How to Survive and Thrive at your first Academic Conference

How to Survive and Thrive at your first Academic Conference

I first started attending conferences when I first began my PhD back in 2010. Academics attend conferences for a multitude of reasons:

  • They are an excellent platform from which to share your research with your peers.
  • Conference offer an opportunity to test out new ideas and obtain feedback from one’s peers.
  • Depending upon your field of research, giving papers at conferences is sometimes essential to future employment, or at least will increase your job prospects.
  • Fellow researchers in your chosen specialism will also be in attendance, this is a perfect opportunity to so some networking.
  • Listening to research conducted by others gives you an opportunity to inform your own research and identify gaps in your knowledge.
  • Breaks in your research can sometimes be filled with the assistance of fellow attendees, especially if they are a leading expert in the field.
  • PhD students, early careerists and those more establishment are given the perfect setting in which to meet leading specialists and big names in the field.

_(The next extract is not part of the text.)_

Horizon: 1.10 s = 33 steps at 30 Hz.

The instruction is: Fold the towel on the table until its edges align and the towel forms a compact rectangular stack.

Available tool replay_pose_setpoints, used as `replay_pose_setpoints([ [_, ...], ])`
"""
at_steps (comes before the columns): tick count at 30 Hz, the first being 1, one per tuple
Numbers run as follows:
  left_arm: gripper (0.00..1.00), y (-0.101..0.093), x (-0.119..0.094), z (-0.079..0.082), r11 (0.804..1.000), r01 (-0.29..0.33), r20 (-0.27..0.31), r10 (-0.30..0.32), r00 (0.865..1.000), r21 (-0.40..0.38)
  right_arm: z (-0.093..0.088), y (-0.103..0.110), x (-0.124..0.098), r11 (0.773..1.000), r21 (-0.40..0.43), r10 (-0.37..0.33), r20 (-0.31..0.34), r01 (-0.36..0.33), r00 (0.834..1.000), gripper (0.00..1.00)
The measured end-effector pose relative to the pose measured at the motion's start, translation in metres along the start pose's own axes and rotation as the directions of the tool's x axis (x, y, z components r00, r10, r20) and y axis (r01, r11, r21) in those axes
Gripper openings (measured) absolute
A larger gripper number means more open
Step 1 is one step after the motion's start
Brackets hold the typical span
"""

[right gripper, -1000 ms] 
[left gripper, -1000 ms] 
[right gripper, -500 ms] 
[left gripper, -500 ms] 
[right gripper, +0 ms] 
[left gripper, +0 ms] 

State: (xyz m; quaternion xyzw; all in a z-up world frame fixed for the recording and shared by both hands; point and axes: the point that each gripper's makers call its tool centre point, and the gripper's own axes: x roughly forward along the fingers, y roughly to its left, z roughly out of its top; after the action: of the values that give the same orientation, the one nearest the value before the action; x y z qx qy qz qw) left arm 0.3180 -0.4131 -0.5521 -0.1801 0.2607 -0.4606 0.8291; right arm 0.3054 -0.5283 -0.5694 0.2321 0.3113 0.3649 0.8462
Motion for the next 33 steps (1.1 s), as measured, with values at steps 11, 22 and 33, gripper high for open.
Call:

Conferences can be anything for one-day events to covering a whole week. Different events also cater for different speakers and audiences. For instance, some conferences may be labelled ‘Postgraduate Conferences’. These primarily focus upon individuals who are working towards, or perhaps have just obtained either a Masters or a PhD. The audience members also tend to be postgraduate students. These conferences create a welcoming relaxed atmosphere encouraging networking amongst postgraduates and are usually one or perhaps even two-day events.

I organised a postgraduate conference as a PhD student; students from 9 different countries replied to my call for papers. This gave me an excellent opportunity to make new contacts with people from all over the world who I otherwise would never have met.

The larger conferences attract scholars in all stages in their careers and quite often attract an international audience. Those delivering papers may be predominantly those already established in their careers yet also welcome postgraduate speakers. In my field, there are a number of annual ‘must go to’ events. The largest of which is the International Medieval Congress held at the University of Leeds each July. This is a four-day event and is a wonderful opportunity to meet up with my fellow researchers from all over the world.

What to wear

When I was preparing to attend my first conference I was fanatically asking my friends what I should wear and I didn’t really get a straight answer. All I wanted to know was is it a formal occasion or a smart-casual affair. After being somewhat of a conference veteran, I have reached the conclusion that it depends upon whether you are giving a paper or not. When giving a paper I always wear something smart, e.g. skirt and blouse. However, when I am attending as an audience member, I always dress smart – causal, e.g. chinos and a smart top, or a summer (appropriate length) dress. I want to be comfortable but also remain aware that I will be conversing with some of the big names in my field and potential employers and publishers. Also ask people who work within your field, there may be a particular dress code you are expected to adhere to.


Look at the programme before you go; at the bigger events, sessions overlap so you will need to choose in advance which one you will want to go to. In which case, you won’t be able to attend everything, don’t feel bad, just prioritise. Locate the rooms in which the sessions will be held in in advance; as a speaker, it is off putting when someone walks into a room late when you’re half-way through your paper. If the session is popular you may also find you need to get there early to grab a seat.

It is really important to pace yourself. Attending conferences is exhausting, try not to do too much, if your body needs a rest you must listen to it.

Social Media

I always see people tweeting during papers and this has become socially acceptable. It also promotes the speakers as well as the person tweeting. Twitter is an excellent platform on which to make contact with others in your specialism and keep abreast with new research and publications. Make sure your twitter account is up-to-date before you attend so you can participate in this trend as well.



Do not be afraid to ask questions. This quite often gets you noticed and at the end of the session you might find other audience members or indeed the speaker may approach you for further discussion. However, it is important not to be insulting towards the speaker or ask them a question that is intended to confuse or overly challenge them. Some audience members ask questions as a veiled attempt to talk about their own research; this is not polite. The questions should be direct, short and about the paper or the research conducted by the individual speaker.


Top tips:

  • Always be ready to say something about your own research; at some point, someone will ask you about it.
  • Bring snacks and water – it will be a long day.
  • Make travel arrangements well in advance, check the institution’s website for travel information.
  • Make plenty of notes – if a paper is relevant to your own research you might find something that someone said useful, even if it’s months later. Which brings me on to my next point:
  • Always make a note of contact details. Sometimes speakers will provide these on a handout or on a PowerPoint slide, they want you to contact them, this is called networking and it’s extremely useful. You may find their research fascinating or similar to your own and can continue to discuss it over email after the conference.
  • Be confident, no matter what stage you are in your career.
  • Above all enjoy the experience! Make new contacts with people in your field.